Turkish Nobel laureate Orhan Pamuk on Friday inaugurated a museum based on his last book about an obsessive lover who collects things to remind him of his inamorata and soothe the pain of a doomed affair. Pamuk said his 2008 oeuvre "The Museum of Innocence," which took several years to write, came about while he was "collecting the objects that I described in the book." The story, which takes place in Istanbul between 1975 and the present, centres around wealthy businessman Kemal Bey, who harbours a 30-year passion for the impoverished Fusun, a distant cousin and shop assistant, who becomes his mistress. Kemal does not renounce his fiancee Sibel, who breaks off their engagement after learning about Fusun, who herself disappears one day. Shunned by Istanbul's moneyed bourgeoisie, Kemal becomes an avid collector to satisfy his emotional obsession with his object of desire. He rediscovers Fusun after almost a year -- now married to a fat, amiable man from her old working-class neighbourhood -- and invites himself to dinner 1,593 times over the next eight years.

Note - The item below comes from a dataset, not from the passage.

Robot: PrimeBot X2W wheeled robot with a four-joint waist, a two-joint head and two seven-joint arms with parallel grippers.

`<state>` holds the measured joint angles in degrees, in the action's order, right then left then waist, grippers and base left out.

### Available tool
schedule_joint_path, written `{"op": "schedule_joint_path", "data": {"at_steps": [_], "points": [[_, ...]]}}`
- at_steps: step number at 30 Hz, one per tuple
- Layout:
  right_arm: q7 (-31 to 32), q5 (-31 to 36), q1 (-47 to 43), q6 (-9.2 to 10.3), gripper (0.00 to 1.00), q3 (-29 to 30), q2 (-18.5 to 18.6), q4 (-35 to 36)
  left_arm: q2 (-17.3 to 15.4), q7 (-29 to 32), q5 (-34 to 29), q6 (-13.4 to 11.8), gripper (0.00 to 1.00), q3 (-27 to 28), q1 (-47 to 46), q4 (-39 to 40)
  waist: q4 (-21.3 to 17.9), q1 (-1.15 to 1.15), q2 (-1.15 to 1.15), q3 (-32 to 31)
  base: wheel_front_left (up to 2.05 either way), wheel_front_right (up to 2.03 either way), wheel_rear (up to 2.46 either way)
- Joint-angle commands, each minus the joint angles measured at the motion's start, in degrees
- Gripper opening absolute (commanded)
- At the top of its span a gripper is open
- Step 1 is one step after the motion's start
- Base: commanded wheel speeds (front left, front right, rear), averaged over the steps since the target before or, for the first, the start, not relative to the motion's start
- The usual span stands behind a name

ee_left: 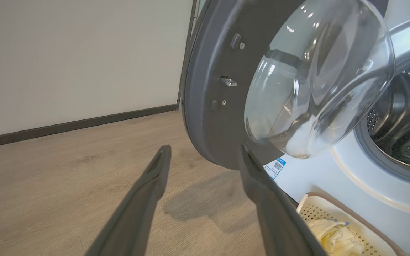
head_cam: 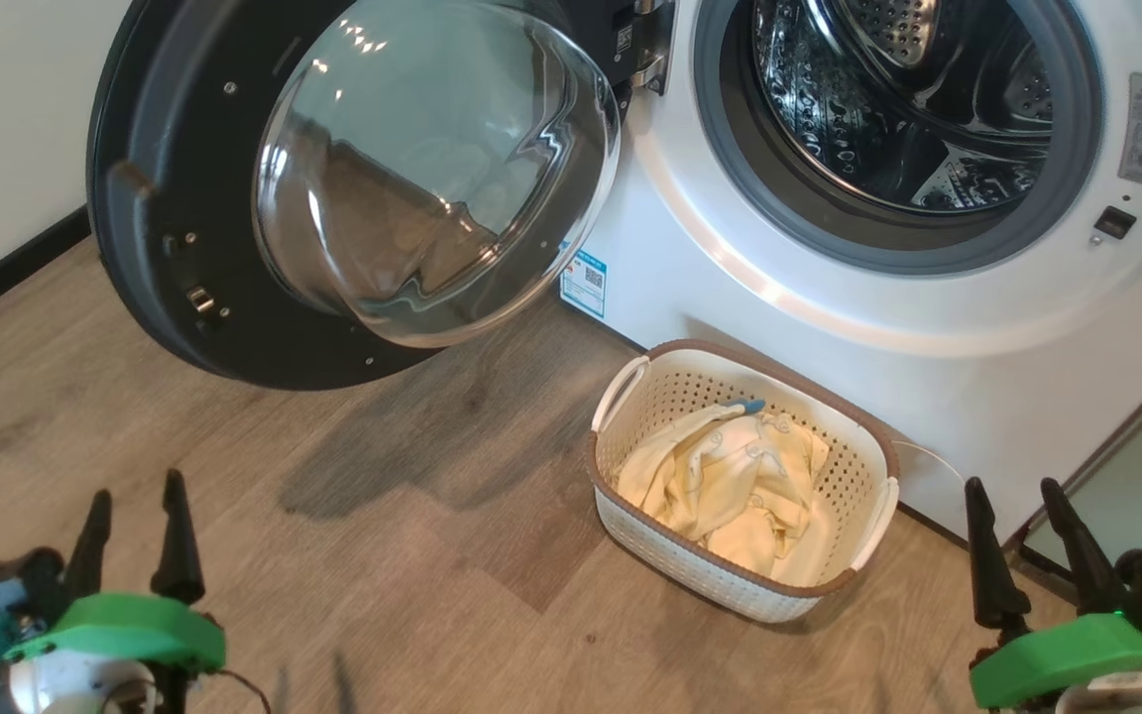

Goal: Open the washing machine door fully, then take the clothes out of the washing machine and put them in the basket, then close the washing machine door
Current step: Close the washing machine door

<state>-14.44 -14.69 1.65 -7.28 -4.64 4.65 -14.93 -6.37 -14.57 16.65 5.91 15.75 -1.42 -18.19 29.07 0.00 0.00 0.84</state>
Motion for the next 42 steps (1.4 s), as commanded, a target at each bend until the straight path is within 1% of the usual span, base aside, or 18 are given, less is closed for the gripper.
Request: {"op": "schedule_joint_path", "data": {"at_steps": [1, 2, 4, 5, 7, 8, 10, 13, 19, 23, 27, 31, 34, 38, 42], "points": [[-0.56, -0.47, 2.82, -0.21, 1.00, -1.38, 1.17, 1.52, -0.58, -0.43, 1.15, 0.28, 1.00, 2.93, -1.89, 2.34, -0.01, 0.00, 0.00, -0.05, 0.00, 0.00, 0.00], [-0.56, -0.52, 2.78, -0.21, 1.00, -1.42, 1.20, 1.50, -0.30, -0.43, 2.01, 0.44, 0.95, 3.43, -1.85, 2.49, -0.03, 0.00, 0.00, -0.09, 0.00, 0.00, 0.00], [-0.56, -0.57, 2.64, -0.21, 1.00, -1.33, 1.21, 1.52, 0.20, -0.43, 4.17, 0.80, 0.53, 4.46, -1.83, 2.65, -0.08, 0.00, 0.00, -0.21, 0.00, 0.00, 0.00], [-0.56, -0.58, 2.50, -0.21, 1.00, -1.21, 1.20, 1.56, 0.37, -0.43, 5.48, 0.97, 0.40, 4.91, -1.88, 2.53, -0.11, 0.00, 0.00, -0.27, 0.00, 0.00, 0.00], [-0.56, -0.59, 2.13, -0.21, 1.00, -0.90, 1.24, 1.65, 0.55, -0.43, 8.64, 1.26, 0.05, 5.81, -2.20, 1.95, -0.14, 0.00, 0.00, -0.35, 0.00, 0.00, 0.00], [-0.56, -0.56, 1.90, -0.21, 1.00, -0.76, 1.25, 1.71, 0.50, -0.43, 10.57, 1.37, 0.00, 6.21, -2.51, 1.41, -0.16, 0.00, 0.00, -0.40, 0.00, 0.00, 0.00], [-0.56, -0.49, 1.36, -0.21, 1.00, -0.46, 1.26, 1.82, -0.25, -0.42, 14.54, 1.49, 0.00, 6.98, -3.36, 0.02, -0.21, 0.00, 0.00, -0.53, 0.00, 0.00, 0.00], [-0.56, -0.38, 0.38, -0.21, 1.00, 0.33, 1.22, 2.11, -2.07, 0.51, 22.47, 1.55, 0.00, 7.41, -5.43, -1.50, -0.22, 0.00, 0.00, -0.69, 0.00, 0.00, 0.00], [-0.56, 0.07, -1.18, -0.21, 1.00, 0.66, 1.37, 2.59, -7.93, 5.62, 38.82, 1.57, 0.00, 10.15, -11.09, -6.49, -0.95, 0.00, 0.00, 0.02, 0.00, 0.00, 0.00], [-0.56, 0.18, -0.64, -0.21, 1.00, 0.15, 2.15, 2.70, -11.98, 9.16, 46.85, 1.57, 0.00, 12.51, -16.25, -11.92, -2.15, 0.00, 0.00, 1.60, 0.00, 0.00, 0.00], [-0.56, 0.21, 0.45, -0.21, 1.00, -0.50, 3.24, 2.73, -16.14, 12.13, 53.29, 1.57, 0.00, 15.72, -22.28, -18.32, -3.45, 0.00, 0.00, 3.30, 0.00, 0.00, 0.00], [-0.56, 0.30, 1.13, -0.21, 1.00, -1.01, 4.12, 2.76, -21.10, 14.81, 57.99, 1.58, 0.00, 18.72, -28.09, -24.74, -4.87, 0.00, 0.00, 4.54, 0.00, 0.00, 0.00], [-0.56, 0.34, 1.48, -0.21, 1.00, -1.01, 4.82, 2.87, -24.55, 17.21, 60.11, 1.58, 0.00, 19.55, -31.65, -28.16, -5.77, 0.00, 0.00, 5.48, 0.00, 0.00, 0.00], [-0.56, 0.36, 2.02, -0.21, 1.00, -0.98, 5.89, 3.11, -27.60, 21.18, 62.65, 1.58, 0.00, 19.70, -35.73, -31.04, -6.73, 0.00, 0.00, 6.97, 0.00, 0.00, 0.00], [-0.56, 0.50, 2.69, -0.21, 1.00, -1.06, 6.90, 3.42, -30.74, 25.25, 63.91, 1.58, 0.00, 19.08, -39.68, -34.54, -7.54, 0.00, 0.00, 8.85, 0.00, 0.00, 0.00]]}}
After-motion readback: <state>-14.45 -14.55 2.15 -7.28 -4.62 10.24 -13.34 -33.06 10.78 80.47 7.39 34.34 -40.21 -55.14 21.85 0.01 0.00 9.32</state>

It is sheer torture, but at least he gets to see Fusun, who now treats him as a respected elder relative. The 59-year-old Pamuk said his museum in the working-class district of Cukurcuma on the Bosphorus river was aimed at re-igniting the sentiments one felt while reading the book and not an "illustration" of it. "The novel is not an explanation of the museum. They are deeply intertwined," he told a news conference. "We remember the sentiment, the drama, the effects the text generates in us -- not the text, the feelings the text generates in us," he said. "The objective was to generate a feeling very similar to what the book develops." The museum has 23 display cases -- each representing a chapter of the book. The objects range from an earring that Fusun lost to a summer dress, and the display cases end up depicting the bedroom where Kemal recounts his love story to the narrator. The 2006 winner of the Nobel literature prize said the museum also aimed at reinforcing the fact that the daily lives of ordinary people are as "honourable" as those of kings and great generals, and their "objects should be preserved."